# Assignment:
All of the data should be given again word for word, though the images are to be left out.

# Available data:
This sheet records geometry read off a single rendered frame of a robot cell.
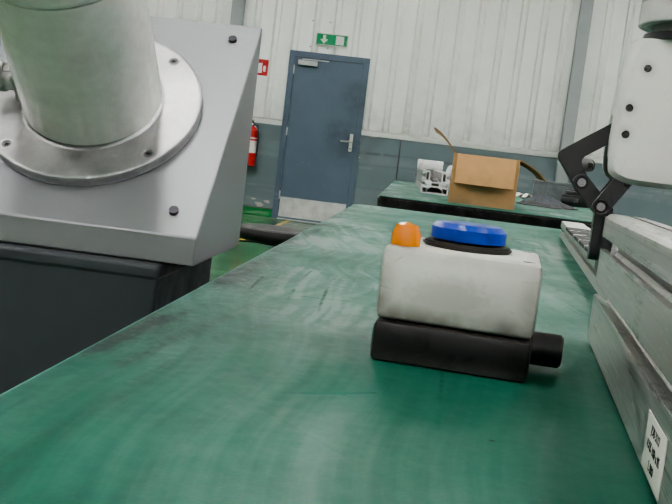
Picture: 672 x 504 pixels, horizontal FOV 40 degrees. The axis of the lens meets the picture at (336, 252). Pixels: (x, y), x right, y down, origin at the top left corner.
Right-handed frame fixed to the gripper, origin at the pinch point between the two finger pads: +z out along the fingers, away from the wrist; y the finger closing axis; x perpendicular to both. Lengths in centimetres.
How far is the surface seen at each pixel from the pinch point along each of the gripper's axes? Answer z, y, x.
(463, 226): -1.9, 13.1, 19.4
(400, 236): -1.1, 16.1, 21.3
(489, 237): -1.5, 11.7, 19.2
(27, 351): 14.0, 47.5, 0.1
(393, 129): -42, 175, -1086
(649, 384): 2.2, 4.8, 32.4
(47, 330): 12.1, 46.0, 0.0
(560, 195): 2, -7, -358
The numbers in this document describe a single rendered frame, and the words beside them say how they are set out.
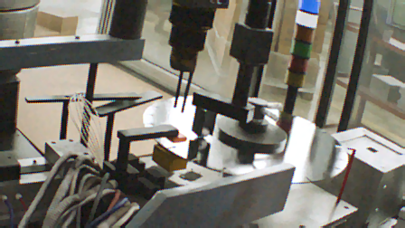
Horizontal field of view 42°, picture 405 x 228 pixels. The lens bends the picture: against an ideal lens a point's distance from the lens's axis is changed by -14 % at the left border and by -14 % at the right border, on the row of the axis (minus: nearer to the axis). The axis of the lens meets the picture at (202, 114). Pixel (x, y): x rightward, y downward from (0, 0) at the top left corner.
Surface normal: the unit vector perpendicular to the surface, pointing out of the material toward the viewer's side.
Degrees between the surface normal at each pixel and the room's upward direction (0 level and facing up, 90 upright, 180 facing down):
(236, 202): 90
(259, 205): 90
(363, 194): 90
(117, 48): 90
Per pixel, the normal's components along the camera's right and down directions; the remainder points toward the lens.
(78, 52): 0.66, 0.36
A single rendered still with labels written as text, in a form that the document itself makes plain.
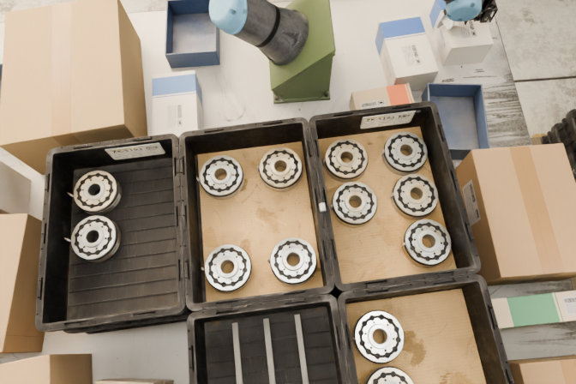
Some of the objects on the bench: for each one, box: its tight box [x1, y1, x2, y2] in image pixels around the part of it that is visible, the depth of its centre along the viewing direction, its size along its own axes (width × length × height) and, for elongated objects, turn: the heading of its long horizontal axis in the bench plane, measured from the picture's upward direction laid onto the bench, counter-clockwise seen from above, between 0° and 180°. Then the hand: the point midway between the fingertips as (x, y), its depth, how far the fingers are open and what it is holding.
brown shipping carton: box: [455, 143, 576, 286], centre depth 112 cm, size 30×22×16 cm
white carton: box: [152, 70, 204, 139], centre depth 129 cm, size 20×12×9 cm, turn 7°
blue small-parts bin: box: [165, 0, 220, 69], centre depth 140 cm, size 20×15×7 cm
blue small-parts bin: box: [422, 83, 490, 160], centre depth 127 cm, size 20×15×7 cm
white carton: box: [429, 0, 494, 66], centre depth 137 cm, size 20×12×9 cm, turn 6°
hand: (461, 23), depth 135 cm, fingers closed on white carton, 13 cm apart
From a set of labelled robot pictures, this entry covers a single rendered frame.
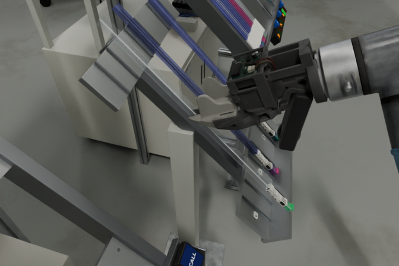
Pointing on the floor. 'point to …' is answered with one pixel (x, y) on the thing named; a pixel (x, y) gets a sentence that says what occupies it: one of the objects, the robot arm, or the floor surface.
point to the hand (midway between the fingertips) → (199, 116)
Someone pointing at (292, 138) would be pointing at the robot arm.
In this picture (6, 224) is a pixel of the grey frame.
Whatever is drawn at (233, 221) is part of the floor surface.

# Your solution:
This sheet records geometry read off a single rendered frame of a robot cell.
Picture: 672 x 504 pixels, horizontal FOV 40 degrees. The axis of the lens meets the picture at (336, 252). Pixels: (x, y), x right, y down, origin at the top left corner.
Right-handed frame fixed to the gripper, origin at the pinch point between the two finger pads: +z out along the fingers, away from the wrist; y the finger closing axis; x perpendicular to both. Lengths in centimetres.
How far is the surface seen at each pixel from the pinch point along each of the gripper's axes? Answer z, y, x.
(463, 226): -1.9, 13.1, 19.4
(400, 236): -1.1, 16.1, 21.3
(489, 237): -1.5, 11.7, 19.2
(27, 351): 14.0, 47.5, 0.1
(393, 129): -42, 175, -1086
(649, 384): 2.2, 4.8, 32.4
(47, 330): 12.1, 46.0, 0.0
(560, 195): 2, -7, -358
The numbers in this document describe a single rendered frame, and the words beside them say how they are set out.
Horizontal field of view 42°, picture 405 x 228 pixels. The lens bends the picture: against an ideal lens a point's distance from the lens's axis is changed by -14 % at the left border and by -14 % at the right border, on the row of the axis (minus: nearer to the axis). The axis of the lens meets the picture at (202, 114). Pixel (x, y): x rightward, y downward from (0, 0) at the top left corner.
Surface normal: the unit vector perpendicular to the surface, pointing out of the material toward the viewer's side.
Degrees between the surface normal at each pixel and the room's upward direction (0 level and facing up, 90 upright, 180 facing down):
(236, 202): 90
(259, 205): 90
(363, 194): 90
(117, 48): 90
Per pixel, the normal's components along the camera's right and down directions; the remainder points toward the lens.
(78, 52): 0.66, 0.36
A single rendered still with labels written as text, in a form that the document itself makes plain.
Some of the objects on the bench: for each one, box: its tight box [x1, y1, x2, y2] in image pixels around the part of it that is visible, the depth of its centre along the viewing direction, its size along its own axes (width × length × height) and, for elongated objects, turn: the heading of its long horizontal axis in the bench plane, measured from the picture's upward direction laid onto the bench, counter-clockwise seen from above, between 0° and 180°. Then the hand: the point midway between the fingertips as (x, y), its depth, how far the fingers are open and what it is holding.
brown shipping carton: box: [455, 143, 576, 286], centre depth 112 cm, size 30×22×16 cm
white carton: box: [152, 70, 204, 139], centre depth 129 cm, size 20×12×9 cm, turn 7°
blue small-parts bin: box: [165, 0, 220, 69], centre depth 140 cm, size 20×15×7 cm
blue small-parts bin: box: [422, 83, 490, 160], centre depth 127 cm, size 20×15×7 cm
white carton: box: [429, 0, 494, 66], centre depth 137 cm, size 20×12×9 cm, turn 6°
hand: (461, 23), depth 135 cm, fingers closed on white carton, 13 cm apart
From a set of labelled robot pictures, this entry covers a single rendered frame.
Pointing on the floor. 'point to …' is answered with one pixel (x, y) on the thing named; a pixel (x, y) gets a sentence that says what occupies it: one of the objects, the robot arm, or the floor surface.
point to the hand (midway between the fingertips) → (199, 116)
Someone pointing at (292, 138) would be pointing at the robot arm.
In this picture (6, 224) is a pixel of the grey frame.
Whatever is drawn at (233, 221) is part of the floor surface.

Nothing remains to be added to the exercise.